[Spambayes-checkins] spambayes/spambayes Options.py, 1.93, 1.94 classifier.py, 1.18, 1.19 tokenizer.py, 1.22, 1.23

Wed Dec 17 04:09:55 EST 2003

Update of /cvsroot/spambayes/spambayes/spambayes
In directory sc8-pr-cvs1:/tmp/cvs-serv32014/spambayes

Modified Files:
	Options.py classifier.py tokenizer.py 
Log Message:
Add the basis of a new experimental (and highly debatable) option to 'slurp' URLs.

This is based on the urlslurper.py script in the testtools directory, which in turn
was based on Richard Jowsey's URLSlurper.java.

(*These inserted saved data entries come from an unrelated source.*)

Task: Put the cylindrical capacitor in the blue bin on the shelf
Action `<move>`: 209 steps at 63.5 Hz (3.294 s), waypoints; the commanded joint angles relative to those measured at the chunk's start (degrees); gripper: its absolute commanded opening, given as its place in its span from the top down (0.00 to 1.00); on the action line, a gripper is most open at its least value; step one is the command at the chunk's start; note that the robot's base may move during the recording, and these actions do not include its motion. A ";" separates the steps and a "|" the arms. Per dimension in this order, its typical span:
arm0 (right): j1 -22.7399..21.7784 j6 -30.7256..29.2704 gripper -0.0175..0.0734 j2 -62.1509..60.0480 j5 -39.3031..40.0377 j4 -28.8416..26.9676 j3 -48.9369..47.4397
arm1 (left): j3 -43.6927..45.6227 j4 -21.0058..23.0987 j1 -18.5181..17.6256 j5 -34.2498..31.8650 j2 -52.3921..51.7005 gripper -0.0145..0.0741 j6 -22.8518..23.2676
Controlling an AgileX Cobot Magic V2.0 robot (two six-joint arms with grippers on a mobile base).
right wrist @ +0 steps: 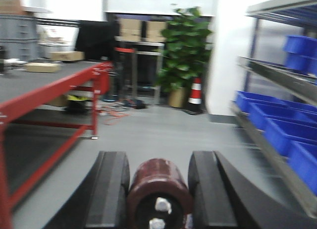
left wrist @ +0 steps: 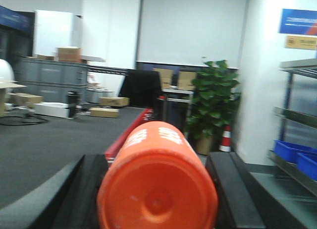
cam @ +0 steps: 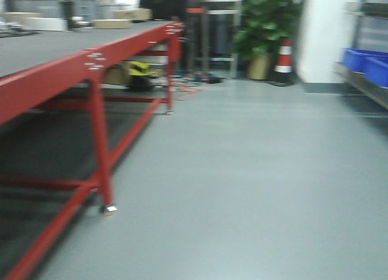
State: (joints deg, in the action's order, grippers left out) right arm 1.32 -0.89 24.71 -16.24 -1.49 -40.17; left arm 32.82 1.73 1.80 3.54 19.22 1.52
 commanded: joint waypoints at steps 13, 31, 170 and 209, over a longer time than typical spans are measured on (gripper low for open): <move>-0.02 -0.29 0.99 -0.13 1.25 0.51 -0.02 | 0.02 0.31 -0.20 -1.52 -0.35 0.96 0.13; -0.02 -0.29 0.99 -0.13 1.25 0.51 -0.02 | 0.02 0.31 -0.20 -1.52 -0.35 0.96 0.13; -0.02 -0.29 0.99 -0.13 1.25 0.51 -0.02 | 0.02 0.31 -0.20 -1.52 -0.35 0.96 0.13; -0.02 -0.29 0.99 -0.13 1.25 0.51 -0.02 | 0.02 0.31 -0.20 -1.52 -0.35 0.96 0.13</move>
State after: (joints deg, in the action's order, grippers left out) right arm 1.32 -1.00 24.71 -16.24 -1.49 -40.17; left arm 32.79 1.73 1.80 3.54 19.22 1.52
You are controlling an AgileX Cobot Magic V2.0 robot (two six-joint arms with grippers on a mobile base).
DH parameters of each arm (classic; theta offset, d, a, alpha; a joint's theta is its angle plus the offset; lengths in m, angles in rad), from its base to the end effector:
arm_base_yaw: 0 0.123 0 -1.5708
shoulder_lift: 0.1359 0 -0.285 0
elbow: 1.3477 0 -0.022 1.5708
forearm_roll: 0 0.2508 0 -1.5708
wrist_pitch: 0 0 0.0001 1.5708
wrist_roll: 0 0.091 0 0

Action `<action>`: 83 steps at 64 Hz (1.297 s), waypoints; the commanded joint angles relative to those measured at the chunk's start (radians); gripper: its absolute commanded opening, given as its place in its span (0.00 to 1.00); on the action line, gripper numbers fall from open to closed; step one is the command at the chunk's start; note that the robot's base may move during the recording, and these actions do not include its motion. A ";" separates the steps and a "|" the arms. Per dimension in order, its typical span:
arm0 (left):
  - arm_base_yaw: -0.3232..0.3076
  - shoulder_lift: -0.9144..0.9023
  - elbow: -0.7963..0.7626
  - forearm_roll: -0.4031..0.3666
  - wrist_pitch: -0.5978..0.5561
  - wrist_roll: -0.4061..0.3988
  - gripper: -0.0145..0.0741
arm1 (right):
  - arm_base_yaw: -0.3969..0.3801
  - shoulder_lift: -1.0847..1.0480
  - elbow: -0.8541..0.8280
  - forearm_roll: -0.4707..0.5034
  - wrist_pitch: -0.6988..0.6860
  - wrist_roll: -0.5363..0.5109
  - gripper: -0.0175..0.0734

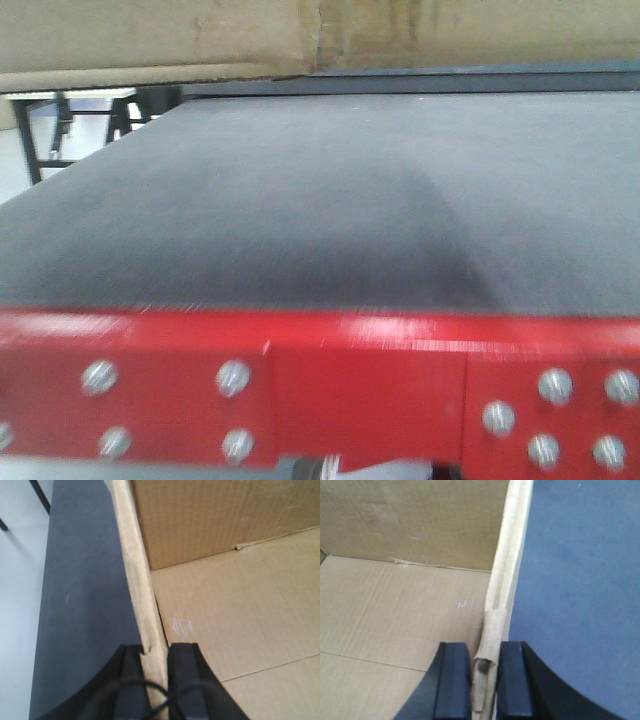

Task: Grab carton from right shelf to conveyor
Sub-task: 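Lower the carton with both grippers onto the grey conveyor belt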

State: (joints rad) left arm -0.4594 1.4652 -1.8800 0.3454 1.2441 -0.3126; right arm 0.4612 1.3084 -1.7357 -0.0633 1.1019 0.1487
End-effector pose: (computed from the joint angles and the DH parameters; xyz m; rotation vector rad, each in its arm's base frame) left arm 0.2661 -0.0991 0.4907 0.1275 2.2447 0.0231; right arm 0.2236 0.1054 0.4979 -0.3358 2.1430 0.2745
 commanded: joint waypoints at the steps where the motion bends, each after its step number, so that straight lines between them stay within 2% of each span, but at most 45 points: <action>1: -0.006 -0.013 -0.003 0.028 -0.023 0.010 0.14 | -0.001 -0.012 -0.006 -0.010 -0.041 -0.015 0.12; 83: -0.006 -0.013 -0.003 0.028 -0.023 0.010 0.14 | -0.001 -0.012 -0.006 -0.010 -0.041 -0.015 0.12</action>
State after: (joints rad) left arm -0.4594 1.4652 -1.8800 0.3472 1.2441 -0.3126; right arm 0.4612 1.3084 -1.7357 -0.0633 1.1019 0.1487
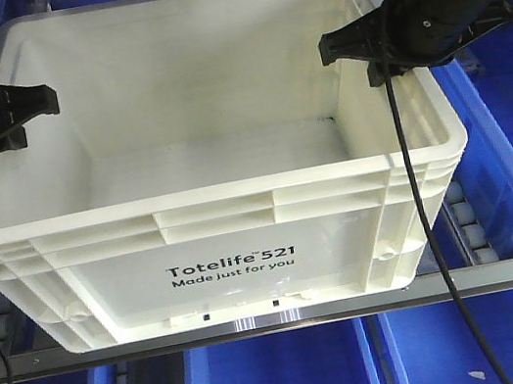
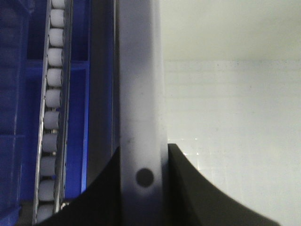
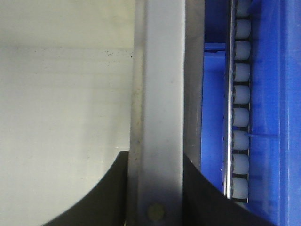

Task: Move bin from left to right shelf
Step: 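Lower the tote onto the roller lane with both grippers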

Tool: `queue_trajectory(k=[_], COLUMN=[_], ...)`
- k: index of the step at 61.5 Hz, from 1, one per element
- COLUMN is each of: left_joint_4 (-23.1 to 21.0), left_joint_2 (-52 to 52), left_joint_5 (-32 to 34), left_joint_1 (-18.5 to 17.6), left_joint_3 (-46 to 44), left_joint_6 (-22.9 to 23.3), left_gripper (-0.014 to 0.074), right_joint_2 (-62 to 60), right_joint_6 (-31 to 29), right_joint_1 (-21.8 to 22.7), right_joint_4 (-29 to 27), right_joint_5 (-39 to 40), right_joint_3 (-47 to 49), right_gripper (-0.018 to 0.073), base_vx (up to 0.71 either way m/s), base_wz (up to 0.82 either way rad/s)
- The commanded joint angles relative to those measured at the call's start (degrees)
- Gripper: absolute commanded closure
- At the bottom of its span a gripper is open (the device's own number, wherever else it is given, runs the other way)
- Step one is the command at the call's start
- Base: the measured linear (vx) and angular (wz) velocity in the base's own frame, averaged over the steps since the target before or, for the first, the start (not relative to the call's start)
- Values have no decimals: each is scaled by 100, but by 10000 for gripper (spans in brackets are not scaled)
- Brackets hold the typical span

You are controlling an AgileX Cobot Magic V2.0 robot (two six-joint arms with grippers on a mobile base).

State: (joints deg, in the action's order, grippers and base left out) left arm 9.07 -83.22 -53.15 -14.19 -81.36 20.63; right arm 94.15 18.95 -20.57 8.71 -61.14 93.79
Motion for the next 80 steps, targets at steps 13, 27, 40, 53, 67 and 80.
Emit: queue_trajectory(k=[13, 27, 40, 53, 67, 80], left_joint_4=[811, 903, 903, 917, 901, 918], left_joint_2=[-160, -566, -805, -861, -861, -823], left_joint_5=[1144, 1553, 1886, 1920, 1972, 1974], left_joint_1=[28, 28, 28, 28, 28, 28], left_joint_3=[-230, -230, -230, -230, -230, -230], left_joint_6=[66, 66, 66, 66, 66, 66], left_gripper=[603, 603, 603, 591, 405, 105], right_joint_2=[78, 403, 706, 839, 839, 742], right_joint_6=[-11, -11, -11, -5, -5, -5], right_joint_1=[79, 79, 79, 79, 79, 79], right_joint_4=[755, 901, 928, 1020, 1027, 1068], right_joint_5=[1073, 1538, 1862, 1874, 1894, 1918], right_joint_3=[206, 206, 206, 206, 206, 206], right_gripper=[551, 551, 551, 536, 342, 53], base_vx=[0, 0, 0, 0, 0, 0], base_wz=[0, 0, 0, 0, 0, 0])
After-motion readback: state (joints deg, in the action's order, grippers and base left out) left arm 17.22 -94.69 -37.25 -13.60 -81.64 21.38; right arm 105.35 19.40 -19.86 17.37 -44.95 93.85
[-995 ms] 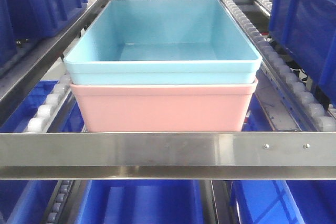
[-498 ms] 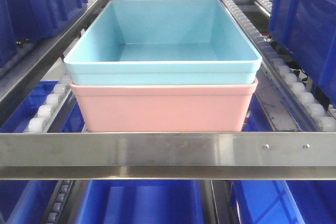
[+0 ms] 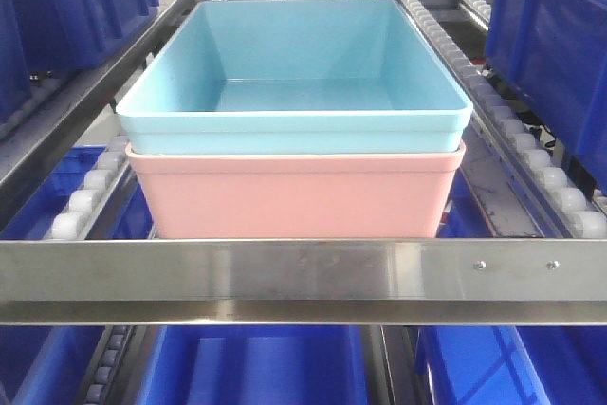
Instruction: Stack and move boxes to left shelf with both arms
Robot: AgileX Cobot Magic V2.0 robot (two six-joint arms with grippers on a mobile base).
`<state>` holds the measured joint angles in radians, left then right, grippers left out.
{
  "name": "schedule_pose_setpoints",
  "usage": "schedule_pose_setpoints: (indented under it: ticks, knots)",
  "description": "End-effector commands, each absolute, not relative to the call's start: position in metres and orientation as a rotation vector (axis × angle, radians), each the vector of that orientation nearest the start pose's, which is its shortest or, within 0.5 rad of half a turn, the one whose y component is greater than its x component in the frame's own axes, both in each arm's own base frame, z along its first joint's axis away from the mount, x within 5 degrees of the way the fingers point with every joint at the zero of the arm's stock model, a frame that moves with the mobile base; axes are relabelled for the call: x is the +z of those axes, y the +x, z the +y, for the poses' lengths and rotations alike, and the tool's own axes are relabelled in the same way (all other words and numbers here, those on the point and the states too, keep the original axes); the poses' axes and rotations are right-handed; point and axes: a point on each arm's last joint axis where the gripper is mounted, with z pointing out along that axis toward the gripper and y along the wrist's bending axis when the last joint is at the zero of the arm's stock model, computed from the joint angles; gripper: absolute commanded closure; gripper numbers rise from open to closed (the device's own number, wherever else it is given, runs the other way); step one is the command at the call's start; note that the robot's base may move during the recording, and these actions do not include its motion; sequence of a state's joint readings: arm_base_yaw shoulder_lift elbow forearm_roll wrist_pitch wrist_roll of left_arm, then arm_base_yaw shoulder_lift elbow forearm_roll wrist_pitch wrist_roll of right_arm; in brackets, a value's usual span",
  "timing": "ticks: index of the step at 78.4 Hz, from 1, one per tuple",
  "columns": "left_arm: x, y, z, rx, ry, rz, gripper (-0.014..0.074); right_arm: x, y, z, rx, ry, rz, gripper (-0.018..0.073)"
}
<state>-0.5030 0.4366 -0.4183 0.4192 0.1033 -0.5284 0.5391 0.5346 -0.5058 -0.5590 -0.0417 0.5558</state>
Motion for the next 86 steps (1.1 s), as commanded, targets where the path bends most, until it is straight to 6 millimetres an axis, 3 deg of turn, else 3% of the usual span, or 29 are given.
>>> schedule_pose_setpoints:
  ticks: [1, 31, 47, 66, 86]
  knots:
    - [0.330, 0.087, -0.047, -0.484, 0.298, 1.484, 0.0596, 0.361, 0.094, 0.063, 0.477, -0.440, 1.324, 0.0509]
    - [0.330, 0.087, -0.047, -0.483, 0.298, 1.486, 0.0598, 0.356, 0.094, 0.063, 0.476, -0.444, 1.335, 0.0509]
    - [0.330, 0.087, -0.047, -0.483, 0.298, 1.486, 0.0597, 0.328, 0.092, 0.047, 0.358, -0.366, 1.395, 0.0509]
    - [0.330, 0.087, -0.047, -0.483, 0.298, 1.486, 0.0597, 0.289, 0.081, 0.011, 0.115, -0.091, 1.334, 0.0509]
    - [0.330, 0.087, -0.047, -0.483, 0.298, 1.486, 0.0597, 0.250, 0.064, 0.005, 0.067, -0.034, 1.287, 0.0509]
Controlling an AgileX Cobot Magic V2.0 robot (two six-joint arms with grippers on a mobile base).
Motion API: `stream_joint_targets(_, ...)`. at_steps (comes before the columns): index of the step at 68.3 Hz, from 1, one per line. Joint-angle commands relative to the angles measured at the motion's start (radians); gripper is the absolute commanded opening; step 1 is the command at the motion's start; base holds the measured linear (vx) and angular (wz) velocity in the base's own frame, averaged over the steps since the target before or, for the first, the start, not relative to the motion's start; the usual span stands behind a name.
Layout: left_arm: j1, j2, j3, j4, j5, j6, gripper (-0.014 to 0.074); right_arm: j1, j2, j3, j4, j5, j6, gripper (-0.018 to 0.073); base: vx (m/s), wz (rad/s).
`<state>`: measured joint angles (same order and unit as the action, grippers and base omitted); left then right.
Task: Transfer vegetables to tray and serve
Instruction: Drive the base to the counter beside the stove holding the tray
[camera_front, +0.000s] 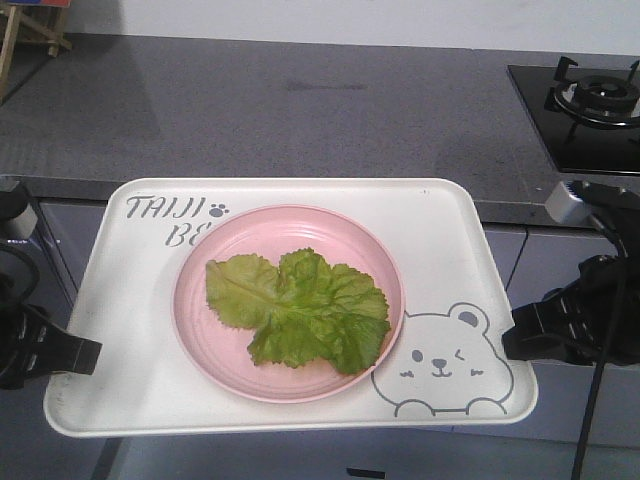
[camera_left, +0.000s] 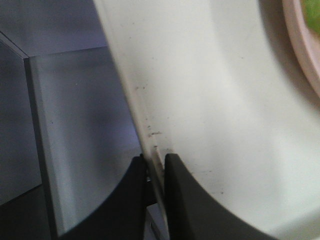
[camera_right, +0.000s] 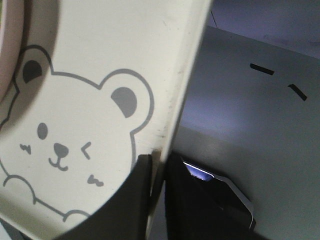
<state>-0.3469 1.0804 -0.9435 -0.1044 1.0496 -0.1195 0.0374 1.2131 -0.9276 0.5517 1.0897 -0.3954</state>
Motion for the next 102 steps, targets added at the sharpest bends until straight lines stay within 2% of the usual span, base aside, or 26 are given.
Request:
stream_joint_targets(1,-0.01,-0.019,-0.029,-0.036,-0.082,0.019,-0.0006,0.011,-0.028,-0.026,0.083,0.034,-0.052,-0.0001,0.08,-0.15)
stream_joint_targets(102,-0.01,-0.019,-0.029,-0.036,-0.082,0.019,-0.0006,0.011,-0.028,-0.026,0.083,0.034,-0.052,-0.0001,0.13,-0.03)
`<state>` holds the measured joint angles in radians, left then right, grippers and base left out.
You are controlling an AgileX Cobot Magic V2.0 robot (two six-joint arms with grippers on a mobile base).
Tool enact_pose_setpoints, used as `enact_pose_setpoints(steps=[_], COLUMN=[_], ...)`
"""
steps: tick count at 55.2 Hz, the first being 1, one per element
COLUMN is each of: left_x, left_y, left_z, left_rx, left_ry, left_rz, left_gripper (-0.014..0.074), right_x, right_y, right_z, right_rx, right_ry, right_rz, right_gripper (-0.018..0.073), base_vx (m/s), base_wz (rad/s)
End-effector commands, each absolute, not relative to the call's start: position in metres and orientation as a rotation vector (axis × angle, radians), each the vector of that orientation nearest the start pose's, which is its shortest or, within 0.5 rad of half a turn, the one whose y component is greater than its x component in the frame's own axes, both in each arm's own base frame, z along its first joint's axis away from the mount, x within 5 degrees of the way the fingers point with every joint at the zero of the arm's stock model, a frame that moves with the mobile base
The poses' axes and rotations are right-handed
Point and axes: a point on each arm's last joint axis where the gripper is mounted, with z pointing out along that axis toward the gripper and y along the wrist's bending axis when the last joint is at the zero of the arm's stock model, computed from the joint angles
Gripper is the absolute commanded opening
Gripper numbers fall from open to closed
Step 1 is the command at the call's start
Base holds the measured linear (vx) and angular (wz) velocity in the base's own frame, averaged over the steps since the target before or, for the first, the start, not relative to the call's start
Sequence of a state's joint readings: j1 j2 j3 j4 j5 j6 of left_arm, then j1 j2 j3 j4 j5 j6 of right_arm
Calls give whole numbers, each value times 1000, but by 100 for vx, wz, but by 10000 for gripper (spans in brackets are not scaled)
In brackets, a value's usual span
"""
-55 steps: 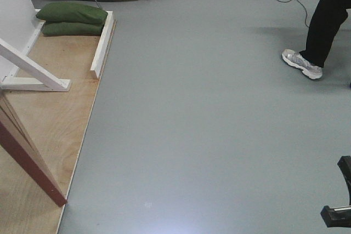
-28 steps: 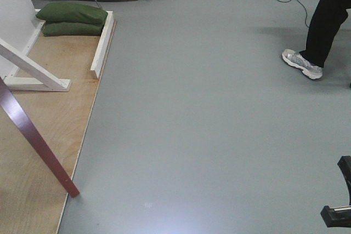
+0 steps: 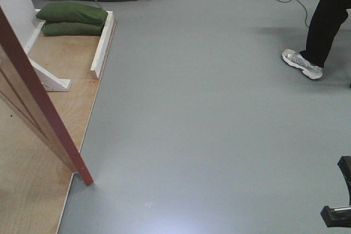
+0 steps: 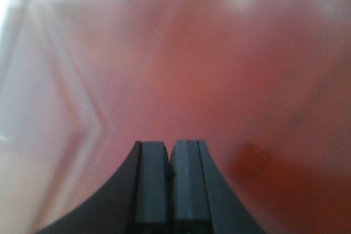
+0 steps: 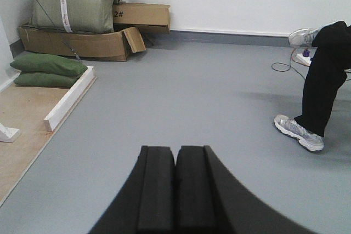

Basically, when the option is enabled, instead of just tokenizing the URLs in a message,
we also retrieve the content at that address (if it's not text, we ignore it).

When classifying, if the message has a 'raw' score in the unsure range, and if the
number of tokens is less than max_discriminators, and adding these 'slurped' tokens
would push the message into the ham/spam range, then they are used.

When training, the tokens are always added (with the current setup).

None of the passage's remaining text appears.